The President of Bioresources Development and Conservation Group (BDCG), Prof. Maurice Iwu, hinged on the need for traditional medicine to protect their intellectual property in order to transform knowledge into wealth.

“Gone are the days when traditional healers hide knowledge and eventually die with it without teaching others. If one refuses to patent his cure for any disease, scientists can get the drugs, reverse the component and the originator gets nothing for it,” he argued.

Iwu added that patenting herbs and roots gives it the international standard backup that is required for its sustenance. Addressing the topic, “African traditional medicine research and development,” the Professor of Pharmacognosy said that in-depth research and proper record keeping would light the path to knowledge and preserve our national heritage.

He further noted that, “Bio informatics, which is far back as 20 years ago is set on collecting random works on medicine. We have the expertise, inherent to connect the dot, it is high time we get started to close the gulf between orthodox and traditional medicine.”

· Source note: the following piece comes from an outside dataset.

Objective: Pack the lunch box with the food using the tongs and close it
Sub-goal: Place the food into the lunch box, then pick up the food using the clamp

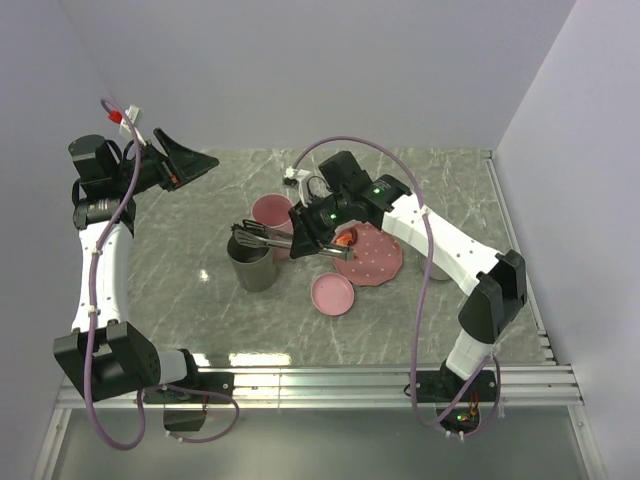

Emphasising the achievement in traditional healthcare, Iwu said, a computer assisted diagnosis for traditional medicine computer has been introduced and can now do most of what the traditional healer can do, although the system cannot give scientific explanation of mystical diseases.

Adding that the indigenous knowledge on traditional medicine cannot be bought or manipulated, he said, it is inherited, and its practices can only be taught based on cultural history.

Advocating the translational medicine approach, Iwu said that it is to inculcate the modern practices into traditional treatment, in which the patient would go for clinical evaluation and later referred to the traditional care.

In addition, Iwu noted that what makes African medicine unique is its personalistic healthcare service delivery, unlike the modern medicine that generalizes medication.

“Herbal medicine is the same as the synthetic drugs just that the source is different. This dichotomy has led to the slow growth of traditional medicine healing. What is more important is that no single herb is taken exclusively,” he noted.

Some wonder why most of the medicine given by the traditional doctors is to be ingested, it is because microorganism in the stomach regulates 80 per cent of the body.

Director of PaxHerbals, Rev. Fr. Anselm Adodo, said the conference refers to indigenous knowledge systems as knowledge employed and applied to solve problems before the colonial interventions in the evolution of Africa. “It involves what the indigenous people know and do, and what they have known and done for generations. Unfortunately, these knowledge systems are fast eroding due to colonialism, commercialisation, globalisation, lack of proper commodification and codification. The neglect of this aspect of knowledge systems is not only of a great loss to Nigeria but also Africa and the whole world,” he said.

The Catholic Monk said: “It has been reported that between 300 and 500 million indigenous peoples speak a vast majority of world languages and represent the majority of cultural diversity and knowledge systems we must preserve for posterity. It is this unexplored, neglected yet significant aspect of knowledge systems that the conference intends to rejuvenate and reinvigorate so that it can be harnessed so as to stimulate integral development in Nigeria.”